The older man approached, concern etching his features. "Electric? Rare for Hoenn. Are you alright, lad? What's your name?"
"Erick," he said, claiming it over Kaito's echo. "I'm fine. This is my Mudkip."
"I'm Samuel Oak," the man replied, eyeing Mudkip briefly before meeting Erick's gaze. "A researcher. These Rangers and I were tracking disturbances when we found this. You're the only one left."
Erick swallowed, the reality sinking in. "Yeah. Everyone else… dead."
Oak's hand landed on his shoulder, firm and warm. "Come with us. My lab's in Pallet Town, Kanto. You need shelter, and we need to understand this."
Erick glanced at the ruins—Kaito's life, now ash and silence. Nothing remained but Mudkip and a chance he couldn't waste. He followed the Rangers to a helicopter beyond the trees, its rotors slicing the damp air. Climbing in, Mudkip nestled against him, the chopper rose, lifting them above Hoenn's scarred expanse.
The landscape shrank below—charred swamp yielding to patches of green, a shift from loss to faint hope. Erick stared out, mind churning. Zapdos—he'd known it the instant those memories struck, but he'd hold it close for now, unsure who might wield such knowledge here. Oak seemed steady, a potential guide, but this world demanded caution.

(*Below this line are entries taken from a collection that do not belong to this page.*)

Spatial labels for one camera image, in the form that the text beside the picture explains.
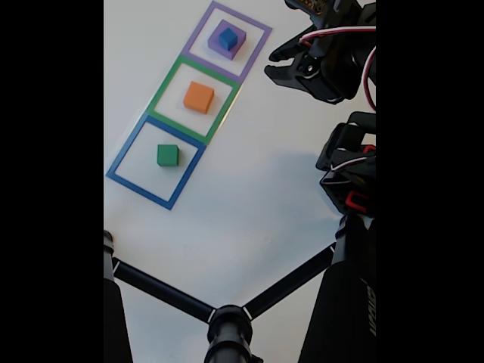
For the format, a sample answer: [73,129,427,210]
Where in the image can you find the green square block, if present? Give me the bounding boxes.
[157,144,180,168]

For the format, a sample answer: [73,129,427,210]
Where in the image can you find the green square frame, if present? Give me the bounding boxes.
[145,54,242,147]

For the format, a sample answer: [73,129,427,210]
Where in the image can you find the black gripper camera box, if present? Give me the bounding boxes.
[283,0,341,20]

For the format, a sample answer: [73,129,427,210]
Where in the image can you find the black camera tripod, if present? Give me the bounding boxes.
[104,215,377,363]

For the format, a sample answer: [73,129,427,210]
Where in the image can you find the purple square block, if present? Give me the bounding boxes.
[207,19,247,61]

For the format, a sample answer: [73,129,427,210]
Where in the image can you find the blue square frame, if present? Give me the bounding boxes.
[105,114,207,211]

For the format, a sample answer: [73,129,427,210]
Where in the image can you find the small blue cube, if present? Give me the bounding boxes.
[218,26,238,51]

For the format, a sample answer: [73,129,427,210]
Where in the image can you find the orange square block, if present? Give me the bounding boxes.
[183,80,216,115]

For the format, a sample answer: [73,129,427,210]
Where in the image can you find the purple square frame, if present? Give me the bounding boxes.
[181,0,273,84]

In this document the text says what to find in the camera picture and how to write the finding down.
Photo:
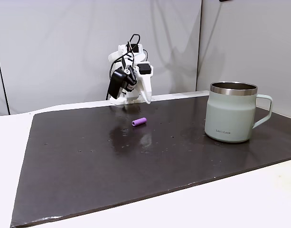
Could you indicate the purple pen grip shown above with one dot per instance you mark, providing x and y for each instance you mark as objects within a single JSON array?
[{"x": 139, "y": 122}]

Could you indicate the dark brown table mat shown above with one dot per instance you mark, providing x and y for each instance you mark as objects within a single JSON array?
[{"x": 135, "y": 166}]

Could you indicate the pale green steel mug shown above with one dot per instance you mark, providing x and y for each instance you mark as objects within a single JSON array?
[{"x": 227, "y": 114}]

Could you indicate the black camera box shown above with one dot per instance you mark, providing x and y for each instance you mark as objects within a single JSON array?
[{"x": 116, "y": 83}]

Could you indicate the black object on wall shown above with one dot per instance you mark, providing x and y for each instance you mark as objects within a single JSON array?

Oak shifted beside him, voice low beneath the rotor's hum. "You're handling this better than most could," he said. "That kind of ruin… it stays with you."

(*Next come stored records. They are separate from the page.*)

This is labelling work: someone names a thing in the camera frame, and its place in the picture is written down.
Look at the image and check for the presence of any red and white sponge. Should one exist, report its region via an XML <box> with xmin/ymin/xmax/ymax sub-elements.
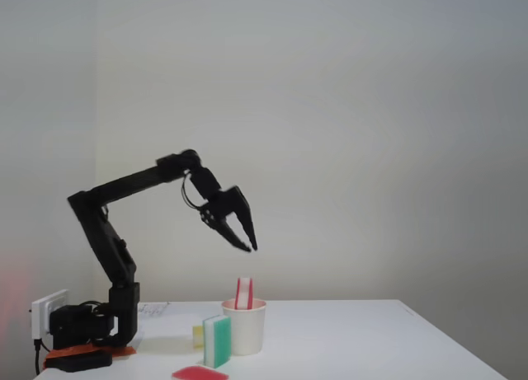
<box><xmin>234</xmin><ymin>276</ymin><xmax>255</xmax><ymax>311</ymax></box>

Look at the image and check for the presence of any white paper cup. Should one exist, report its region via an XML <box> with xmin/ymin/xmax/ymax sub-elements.
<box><xmin>221</xmin><ymin>298</ymin><xmax>267</xmax><ymax>357</ymax></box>

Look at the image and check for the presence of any green and white sponge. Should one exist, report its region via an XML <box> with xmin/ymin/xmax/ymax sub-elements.
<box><xmin>201</xmin><ymin>313</ymin><xmax>233</xmax><ymax>369</ymax></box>

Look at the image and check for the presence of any flat red sponge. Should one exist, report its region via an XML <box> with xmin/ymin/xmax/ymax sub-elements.
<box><xmin>171</xmin><ymin>365</ymin><xmax>229</xmax><ymax>380</ymax></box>

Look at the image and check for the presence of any white power socket box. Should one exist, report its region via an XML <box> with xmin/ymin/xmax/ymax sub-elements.
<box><xmin>31</xmin><ymin>289</ymin><xmax>69</xmax><ymax>340</ymax></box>

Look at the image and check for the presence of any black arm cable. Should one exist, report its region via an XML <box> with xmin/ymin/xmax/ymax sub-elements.
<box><xmin>179</xmin><ymin>174</ymin><xmax>208</xmax><ymax>211</ymax></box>

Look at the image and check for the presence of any orange base plate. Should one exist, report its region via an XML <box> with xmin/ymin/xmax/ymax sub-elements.
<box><xmin>44</xmin><ymin>343</ymin><xmax>138</xmax><ymax>360</ymax></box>

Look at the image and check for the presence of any black power cable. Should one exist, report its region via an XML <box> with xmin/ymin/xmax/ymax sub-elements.
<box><xmin>33</xmin><ymin>337</ymin><xmax>51</xmax><ymax>377</ymax></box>

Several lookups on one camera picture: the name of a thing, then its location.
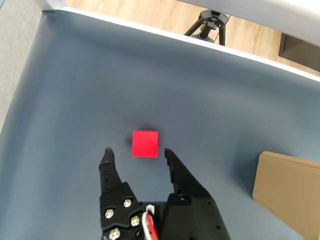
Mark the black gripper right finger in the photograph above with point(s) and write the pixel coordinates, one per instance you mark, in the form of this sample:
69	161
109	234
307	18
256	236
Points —
190	212

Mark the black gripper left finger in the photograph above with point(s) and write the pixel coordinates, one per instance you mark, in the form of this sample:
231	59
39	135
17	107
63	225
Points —
112	200

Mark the red cube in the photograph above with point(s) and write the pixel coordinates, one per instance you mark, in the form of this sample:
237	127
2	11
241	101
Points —
145	143

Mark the square beige tin container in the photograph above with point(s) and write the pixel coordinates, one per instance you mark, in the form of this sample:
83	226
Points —
287	190

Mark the dark blue mat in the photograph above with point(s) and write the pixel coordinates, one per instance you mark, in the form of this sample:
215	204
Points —
150	87

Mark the grey carpet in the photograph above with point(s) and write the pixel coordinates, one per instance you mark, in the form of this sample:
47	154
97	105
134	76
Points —
15	50

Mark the black tripod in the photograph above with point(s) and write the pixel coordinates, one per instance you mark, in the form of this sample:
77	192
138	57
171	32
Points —
207	27

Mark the dark brown cabinet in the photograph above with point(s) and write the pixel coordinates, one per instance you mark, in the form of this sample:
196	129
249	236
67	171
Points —
297	48

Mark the silver white cart frame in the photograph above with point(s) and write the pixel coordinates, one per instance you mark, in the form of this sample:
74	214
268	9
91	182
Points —
250	12

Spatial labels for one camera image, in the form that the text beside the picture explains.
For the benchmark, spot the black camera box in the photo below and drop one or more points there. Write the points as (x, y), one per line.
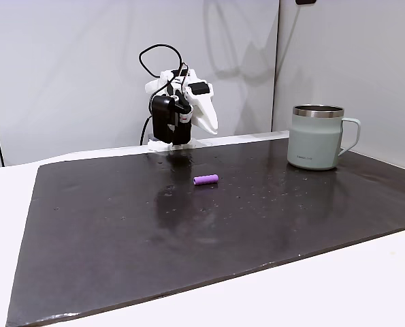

Erick met his eyes, sensing a quiet strength. "No choice. It's done. I'm still here."
Oak nodded, a shadow crossing his face. "I know that feeling. I've seen what legendary birds can do—lived it. Years ago, I lost my children to one. Moltres." His voice cracked faintly. "We were researching in Johto. It struck without warning—fire everywhere. I couldn't save them."
Erick stiffened. Moltres—another Gen 1 legend, a fiery specter here, not just a game sprite. "That's awful," he said, voice low. "I'm sorry."

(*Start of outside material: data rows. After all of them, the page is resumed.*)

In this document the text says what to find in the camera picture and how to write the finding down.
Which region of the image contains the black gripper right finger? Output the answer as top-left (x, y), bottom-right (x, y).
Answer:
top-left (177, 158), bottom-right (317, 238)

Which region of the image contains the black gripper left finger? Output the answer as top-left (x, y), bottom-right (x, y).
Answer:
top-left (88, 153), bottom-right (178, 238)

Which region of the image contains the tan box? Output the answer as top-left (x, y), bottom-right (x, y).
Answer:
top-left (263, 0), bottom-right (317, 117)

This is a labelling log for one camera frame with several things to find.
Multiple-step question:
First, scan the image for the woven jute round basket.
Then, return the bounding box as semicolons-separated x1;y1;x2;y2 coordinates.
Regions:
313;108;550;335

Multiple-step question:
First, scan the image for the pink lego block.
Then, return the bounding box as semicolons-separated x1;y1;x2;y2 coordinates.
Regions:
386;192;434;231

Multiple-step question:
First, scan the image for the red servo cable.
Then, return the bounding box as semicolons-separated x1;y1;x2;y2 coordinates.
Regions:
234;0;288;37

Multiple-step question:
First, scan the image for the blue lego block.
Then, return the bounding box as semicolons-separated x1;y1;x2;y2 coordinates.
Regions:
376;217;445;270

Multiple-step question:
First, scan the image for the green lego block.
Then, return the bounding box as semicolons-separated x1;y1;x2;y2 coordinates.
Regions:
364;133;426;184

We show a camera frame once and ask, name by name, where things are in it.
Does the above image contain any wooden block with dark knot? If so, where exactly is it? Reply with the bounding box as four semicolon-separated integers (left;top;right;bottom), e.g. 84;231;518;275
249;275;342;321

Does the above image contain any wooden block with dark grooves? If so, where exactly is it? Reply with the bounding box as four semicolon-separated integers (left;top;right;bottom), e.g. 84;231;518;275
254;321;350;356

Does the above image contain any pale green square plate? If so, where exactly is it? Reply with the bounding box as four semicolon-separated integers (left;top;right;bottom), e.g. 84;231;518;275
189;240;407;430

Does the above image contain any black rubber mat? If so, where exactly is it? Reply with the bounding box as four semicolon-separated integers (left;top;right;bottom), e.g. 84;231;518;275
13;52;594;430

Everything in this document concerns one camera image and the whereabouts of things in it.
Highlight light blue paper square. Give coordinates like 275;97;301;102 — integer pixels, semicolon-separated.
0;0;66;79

"Thank you," Oak murmured. "It's a wound that doesn't heal, but you keep going. For those still here." He glanced at Mudkip, then back. "That bird you saw… electric?"
"Yeah," Erick said, measured. "Big, wild. Like a storm with wings." Zapdos, he thought, but stayed silent.
Oak's brow creased. "Might be Zapdos. Not native to Hoenn, but legendaries roam where they please. If so, you're lucky to be breathing."
"Lucky," Erick repeated, the word bitter. He tightened his grip on Mudkip, its calm grounding him. Oak's pain echoed his own—not the crash, but the village, Kaito's kin, now his to carry. A silent thread linked them.
The chopper droned on, hours blurring as Hoenn gave way to Kanto's softer hills. Erick watched the shift outside, ruin yielding to peace, a lifeline pulling him forward. He leaned back, Mudkip's weight steadying him, and reflected. This world was a mystery—dark, unforgiving, but his now. "I'll learn it," he whispered to himself, resolve hardening. "How it works, what it takes. I'll grow strong enough to survive here—and thrive in this new chance."
The helicopter touched down in Pallet Town as dusk settled. Erick stepped out, boots sinking into soft earth, and trailed Oak to a sprawling lab, its worn walls whispering of hidden depths. Inside, the air was warm, tinged with ink and steel. Oak gestured to a cot in a side room. "Sleep here tonight. Tomorrow, we'll talk—figure out what's next."
Erick set Mudkip on the cot, the Pokémon curling up with a quiet ease. He sank beside it, exhaustion crashing in. The lab hummed softly around them, a haven after the chaos. Zapdos lingered in his mind, a riddle to chase, but not now. Tonight, he'd rest, gather himself, and brace for whatever this world threw next.